Kekalahan telak di depan benteng gaib Rahmat Sulaiman tidak mematahkan semangat mereka. Sebaliknya, itu justru mengasah fokus mereka. Mereka mundur ke “markas” tak resmi mereka, atap gedung tua tempat Bima pertama kali tersadar, untuk menyusun kembali strategi. Langit malam Jakarta menjadi papan tulis bagi rencana baru mereka.
"Kita tidak bisa melawannya secara langsung," kata Bima, masih merasakan sisa sengatan dari perisai gaib itu. "Energi itu terlalu kuat, terlalu kuno. Seperti mencoba meninju dinding benteng."
"Tepat," balas Mei-Mei, aura analitisnya kini kembali dominan. "Dan setiap benteng memiliki penjaga. Setiap perisai sihir memiliki perapalnya. Kita menyerang sasaran yang salah. Dinding itu hanyalah hasil karya. Kita harus menemukan senimannya."
Pertanyaannya adalah, bagaimana cara menemukan seorang dukun sakti yang bekerja untuk salah satu orang paling berkuasa di kota? Ia tidak akan memasang iklan di koran atau memiliki papan nama di depan rumahnya. Ia akan bersembunyi dalam kerahasiaan, dilindungi oleh kekayaan dan kekuasaan kliennya.

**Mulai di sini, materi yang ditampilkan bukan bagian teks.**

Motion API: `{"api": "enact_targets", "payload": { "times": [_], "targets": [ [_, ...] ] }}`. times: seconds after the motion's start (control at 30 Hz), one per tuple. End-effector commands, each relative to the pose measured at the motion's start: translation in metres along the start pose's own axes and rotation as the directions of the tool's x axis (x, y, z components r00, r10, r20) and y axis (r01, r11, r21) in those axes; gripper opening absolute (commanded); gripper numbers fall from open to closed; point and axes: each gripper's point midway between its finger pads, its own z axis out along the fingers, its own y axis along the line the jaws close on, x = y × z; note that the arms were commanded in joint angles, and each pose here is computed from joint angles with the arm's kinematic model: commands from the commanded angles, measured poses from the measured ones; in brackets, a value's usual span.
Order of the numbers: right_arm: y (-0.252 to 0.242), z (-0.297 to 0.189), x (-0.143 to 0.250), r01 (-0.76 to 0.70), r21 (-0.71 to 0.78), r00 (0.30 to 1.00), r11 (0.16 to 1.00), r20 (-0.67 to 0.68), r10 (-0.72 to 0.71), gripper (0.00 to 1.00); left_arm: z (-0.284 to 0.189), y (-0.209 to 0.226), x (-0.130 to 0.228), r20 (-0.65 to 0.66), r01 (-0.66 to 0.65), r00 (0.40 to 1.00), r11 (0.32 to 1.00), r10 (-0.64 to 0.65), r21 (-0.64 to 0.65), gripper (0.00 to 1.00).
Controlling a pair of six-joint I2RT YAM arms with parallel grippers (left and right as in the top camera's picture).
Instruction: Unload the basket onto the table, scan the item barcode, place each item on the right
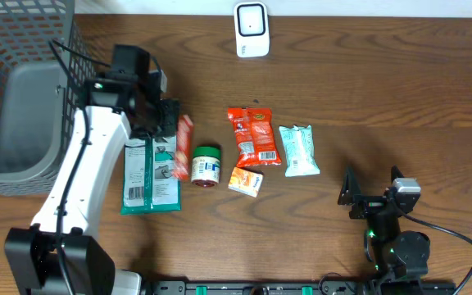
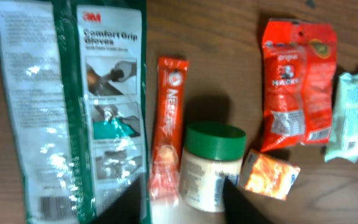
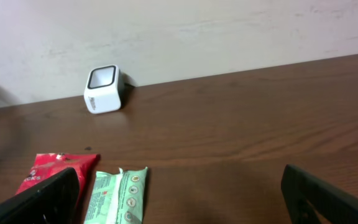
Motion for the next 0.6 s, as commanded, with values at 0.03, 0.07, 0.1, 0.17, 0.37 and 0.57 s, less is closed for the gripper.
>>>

Mei-Mei, dengan logikanya yang tajam, menemukan sebuah metode. "Perisai itu," jelasnya, "pasti memiliki sumber. Seperti sinyal radio yang berasal dari sebuah menara pemancar. Ia tidak muncul begitu saja. Pasti ada sejenis 'utas' energi yang menghubungkan perisai itu dengan perapalnya. Kita tidak bisa menghancurkan sinyalnya, tapi mungkin kita bisa mengikuti jejak sinyal itu kembali ke sumbernya."
Bima, dengan jiwanya yang lebih sensitif dan puitis, memahami konsep itu dengan caranya sendiri. Ia harus "mendengarkan" melodi dari sihir itu dan mencari sang pemusiknya. Perpaduan antara logika psikologis Mei-Mei dan kepekaan sastrawi Bima kembali menjadi senjata utama mereka.
Mereka kembali ke kompleks perumahan mewah itu. Kali ini, mereka tidak mendekat dengan niat menyerang. Mereka mendekat dengan hati-hati, seperti seorang ahli yang sedang memeriksa sebuah artefak kuno. Mereka "menyentuh" perisai gaib itu dengan kesadaran mereka, tidak dengan kekuatan, melainkan dengan kepekaan.
Bagi Bima, perisai itu terasa kasar dan tua. Rasanya seperti menyentuh kulit pohon beringin yang usianya ratusan tahun, dan aromanya adalah campuran antara bau dupa kemenyan yang dibakar, karat besi, dan tanah kuburan. Itu adalah sihir yang berakar pada bumi dan tradisi.
Bagi Mei-Mei, perisai itu adalah sebuah jalinan mantra yang kompleks. Ia bisa melihat lapisannya, ada mantra penolak bala, mantra pengunci, dan mantra ilusi yang membuat rumah itu tampak biasa saja bagi mereka yang memiliki kepekaan gaib. "Ini bukan karya amatir," pikirnya terproyeksi. "Ini adalah karya seorang master."
Setelah beberapa saat mendengarkan dan merasakan, mereka menemukannya. Sebuah utas energi yang sangat tipis, nyaris tak terlihat, memancar dari pusat rumah itu dan membentang jauh ke arah selatan. Utas itu berdenyut dengan energi yang sama seperti perisai itu sendiri. Mereka telah menemukan kabel dayanya.